O levantamento, realizado com paixão minuciosa, ilustra construções, realizadas entre os anos trinta e quarenta, homogéneas, correctas, embora carentes de elementos arquitectónicos de qualidade. O antigo Bairro Militar encontra-se em elevadas condições de degradação e prenhe de problemas sociais, mas constitui um dos pontos de referência carismático na imagem desta parte da cidade.

Depois de ter sondado o panorama linguístico e técnico da arquitectura, evidenciam-se duas perspectivas distintas: de um lado a proposta dirigida á conservação, segundo os princípios de um restauro urbanístico, ou, do outro lado, a hipótese de substituição das funções e das construções existentes a fim de valorizar as características de centralidade da área.

Prefácio
A história da arquitectura moçambicana faz-se, como a de qualquer outra cultura ou região, através da acumulação das realizações que os diversos estratos sociais materializam no território e no tecido urbano.
Em Moçambique o urbano e o rural são dois países com evoluções próprias, paralelas ou confluentes, mas ainda muito distantes (ou mesmo em distanciamento progressivo...) em termos da expressão de formas diversas de habitar.
O camponês, herdeiro das tradições técnicas ancestrais que lhe permitem viver em equilíbrio com o meio ambiente, vai, paulatinamente, integrando nos seus saberes e necessidades outras exigências e outras possibilidades. Mas está ainda longe das mutações culturais que, um dia, o farão urbanizado.

A cidade, como fenómeno generalizado, como sede da administração pública, é um fenómeno recente na nossa parte de África. Podemos mesmo arriscar que é um fenómeno de importação e, no nosso caso, de importação colonial.

A cidade exige uma arquitectura diversa da aldeia e das zonas rurais. Diversa na sua tecnologia, diversa nas formas de viver e de habitar, diversa nas regras de associação e de infra estruturação, diversa até na longevidade e valores que representa.
A arquitectura é assim, também, uma das formas de distinguir a cidade do campo.
A compreensão da evolução das formas arquitectónicas, e das suas associações em conjuntos urbanos; o estudo das condições de financiamento, projectação e construção das obras são matérias essenciais à construção de uma cultura arquitectónica nacional, esclarecida e consciente dos seus factores de génese.

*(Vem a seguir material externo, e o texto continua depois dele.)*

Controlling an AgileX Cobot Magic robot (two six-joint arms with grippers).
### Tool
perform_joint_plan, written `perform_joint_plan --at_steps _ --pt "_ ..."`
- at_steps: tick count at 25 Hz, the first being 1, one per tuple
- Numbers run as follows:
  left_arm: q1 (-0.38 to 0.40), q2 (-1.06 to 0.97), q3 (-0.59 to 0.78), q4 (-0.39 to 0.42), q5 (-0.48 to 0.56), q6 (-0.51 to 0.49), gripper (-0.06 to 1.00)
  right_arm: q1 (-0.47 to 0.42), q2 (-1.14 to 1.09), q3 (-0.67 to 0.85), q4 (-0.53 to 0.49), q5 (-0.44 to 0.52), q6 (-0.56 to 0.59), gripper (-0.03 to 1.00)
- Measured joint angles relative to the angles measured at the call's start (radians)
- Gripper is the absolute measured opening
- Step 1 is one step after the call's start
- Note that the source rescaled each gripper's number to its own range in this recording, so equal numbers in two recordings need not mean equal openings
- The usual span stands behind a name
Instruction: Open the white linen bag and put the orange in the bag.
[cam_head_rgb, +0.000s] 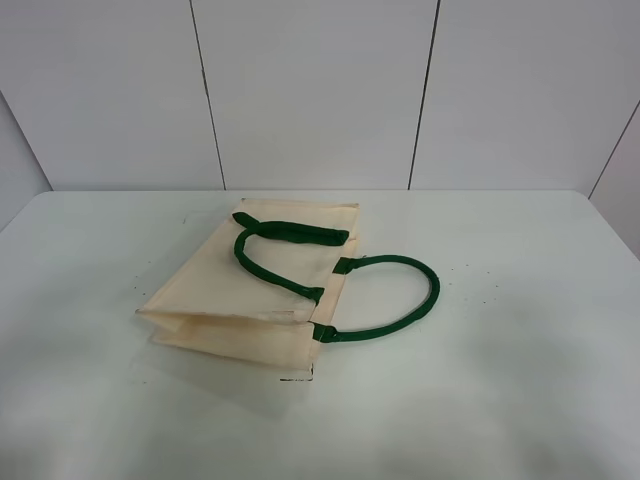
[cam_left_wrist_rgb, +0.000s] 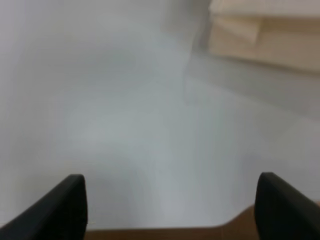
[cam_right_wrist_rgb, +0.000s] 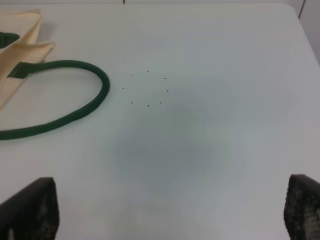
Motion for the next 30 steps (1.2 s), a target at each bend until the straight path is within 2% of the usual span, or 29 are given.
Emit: perform_joint_plan --at_steps 15,23,30 --pt "0.000 -0.233 0.003 0.001 0.000 0.005 0.82 0.000 0.000 0.000 0.000 0.000 0.000 1.00" --pt "0.003 -0.240 0.003 0.001 0.001 0.004 0.82 0.000 0.000 0.000 0.000 0.000 0.000 1.00" --pt "0.053 -0.240 0.003 0.001 0.001 0.004 0.82 0.000 0.000 0.000 0.000 0.000 0.000 1.00"
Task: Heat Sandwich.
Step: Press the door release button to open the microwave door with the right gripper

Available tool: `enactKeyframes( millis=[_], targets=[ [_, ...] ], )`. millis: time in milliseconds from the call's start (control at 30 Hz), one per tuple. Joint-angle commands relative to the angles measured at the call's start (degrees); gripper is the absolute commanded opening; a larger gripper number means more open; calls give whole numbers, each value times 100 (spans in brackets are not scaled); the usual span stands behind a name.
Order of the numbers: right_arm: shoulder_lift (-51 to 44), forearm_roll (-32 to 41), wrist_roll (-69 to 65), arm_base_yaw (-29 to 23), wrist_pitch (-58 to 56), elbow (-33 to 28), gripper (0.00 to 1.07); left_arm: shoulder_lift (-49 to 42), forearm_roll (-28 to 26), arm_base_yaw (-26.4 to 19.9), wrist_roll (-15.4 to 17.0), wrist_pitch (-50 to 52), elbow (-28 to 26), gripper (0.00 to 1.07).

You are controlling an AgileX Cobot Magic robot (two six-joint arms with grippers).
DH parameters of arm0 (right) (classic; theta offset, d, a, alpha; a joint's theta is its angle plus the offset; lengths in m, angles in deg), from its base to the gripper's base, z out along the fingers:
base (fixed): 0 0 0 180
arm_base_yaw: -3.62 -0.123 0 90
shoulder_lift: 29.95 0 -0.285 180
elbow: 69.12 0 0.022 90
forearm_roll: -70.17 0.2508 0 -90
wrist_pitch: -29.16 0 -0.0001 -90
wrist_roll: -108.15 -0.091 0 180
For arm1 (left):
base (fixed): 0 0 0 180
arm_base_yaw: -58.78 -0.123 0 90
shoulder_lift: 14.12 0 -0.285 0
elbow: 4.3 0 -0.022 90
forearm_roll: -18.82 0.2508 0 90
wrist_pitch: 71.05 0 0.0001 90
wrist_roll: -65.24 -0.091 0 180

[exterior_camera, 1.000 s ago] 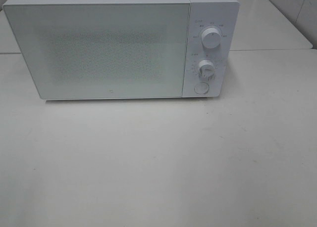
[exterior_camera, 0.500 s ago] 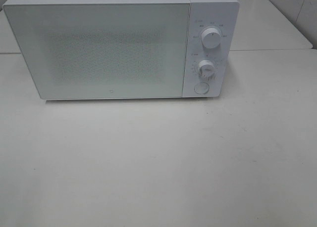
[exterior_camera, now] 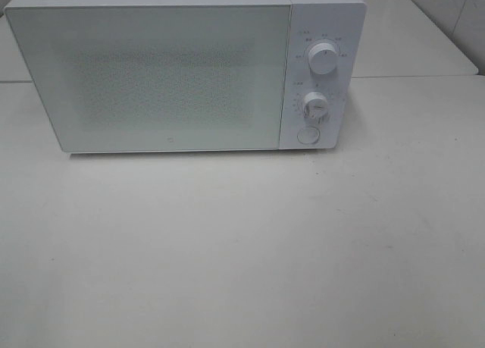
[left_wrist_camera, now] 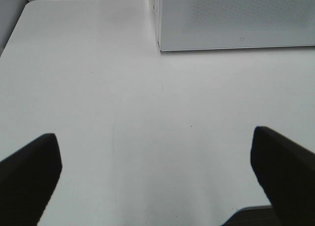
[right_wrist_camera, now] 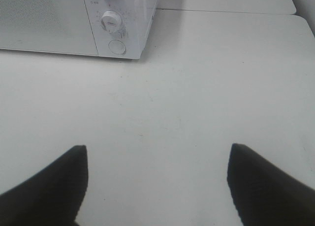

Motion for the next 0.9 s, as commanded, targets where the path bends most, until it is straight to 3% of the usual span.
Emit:
enactKeyframes(
  millis=[33, 500, 900],
  targets=[
    [-166, -6, -11, 46, 52, -6, 75, -29, -34, -11, -11, 80, 11, 100],
    [-17, 17, -166, 46, 693, 201, 75, -29, -34, -11, -11, 80, 11, 100],
    [1495, 17, -160, 46, 2595, 195, 75, -29, -34, -11, -11, 80, 11, 100]
  ],
)
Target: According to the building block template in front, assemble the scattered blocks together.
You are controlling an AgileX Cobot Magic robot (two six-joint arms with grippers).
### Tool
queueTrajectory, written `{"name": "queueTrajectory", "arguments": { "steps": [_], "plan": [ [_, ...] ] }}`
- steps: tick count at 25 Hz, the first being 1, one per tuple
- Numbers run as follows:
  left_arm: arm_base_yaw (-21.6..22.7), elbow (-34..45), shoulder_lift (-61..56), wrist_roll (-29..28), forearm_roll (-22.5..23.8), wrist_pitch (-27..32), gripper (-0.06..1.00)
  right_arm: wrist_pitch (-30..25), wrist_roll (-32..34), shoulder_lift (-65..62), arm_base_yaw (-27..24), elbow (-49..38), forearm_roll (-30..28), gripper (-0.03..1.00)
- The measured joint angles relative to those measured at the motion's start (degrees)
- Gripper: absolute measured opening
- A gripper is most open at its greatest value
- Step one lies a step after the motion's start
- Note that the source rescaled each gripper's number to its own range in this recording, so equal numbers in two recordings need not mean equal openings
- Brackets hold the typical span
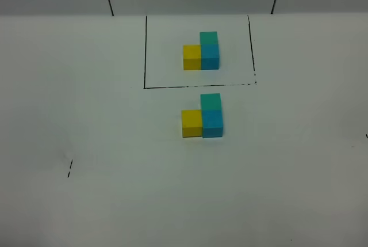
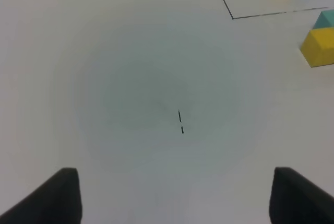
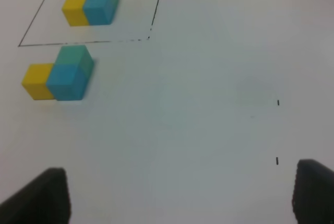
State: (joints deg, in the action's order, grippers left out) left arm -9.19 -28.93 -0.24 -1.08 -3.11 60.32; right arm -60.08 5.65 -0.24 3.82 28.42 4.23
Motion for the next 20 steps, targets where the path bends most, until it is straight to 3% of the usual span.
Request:
{"name": "queueTrajectory", "arguments": {
  "steps": [12,20],
  "plan": [
    [9.43,0.00,0.00,0.00,0.00,0.05,0.64,0.00,0.00,0.00,0.00,0.00,0.00,0.73],
    [9.87,0.00,0.00,0.00,-0.01,0.05,0.64,0.05,0.00,0.00,0.00,0.00,0.00,0.73]
  ]
}}
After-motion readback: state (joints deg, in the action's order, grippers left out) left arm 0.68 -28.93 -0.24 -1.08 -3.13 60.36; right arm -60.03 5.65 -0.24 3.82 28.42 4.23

A nossa Faculdade, primeiro, e até hoje, único centro de polarização do debate e da construção de uma historiografia da arquitectura moçambicana, tem-se mantido atenta ao significado dos testemunhos das várias intervenções urbanísticas e realizações arquitectónicas em todo o território nacional, quer através da sua actividade didáctica, quer através de investigação, aliás duas actividades íntima e coerentemente ligadas como o prova o trabalho que agora apresentamos ao público. É pois nessa perspectiva que deve ser apreciado – como o resultado de um trabalho de preparação dos estudantes para uma maior sensibilidade ao mundo arquitectónico que os envolve, à compreensão das suas razões históricas, sociais, culturais e tecnológicas e da sua inserção no evoluir das formas e dos espaços da arquitectura urbana moçambicana.

Conjuntamente com o trabalho já feito, e publicado, em Lichinga e Inhambane, e com outros trabalhos em curso, vai a Faculdade de Arquitectura e Planeamento Físico construindo a sua própria base de conhecimento da realidade sobre a qual devem os alunos, e professores, construir uma tradição enriquecida de uma urbanística e de uma arquitectura cada vez mais humanas, inteligentes, ecosustentáveis e económicas.

Assim saibamos nós, e eles, aprender com o que vimos, analisamos e registamos, para quem depois de nós vier.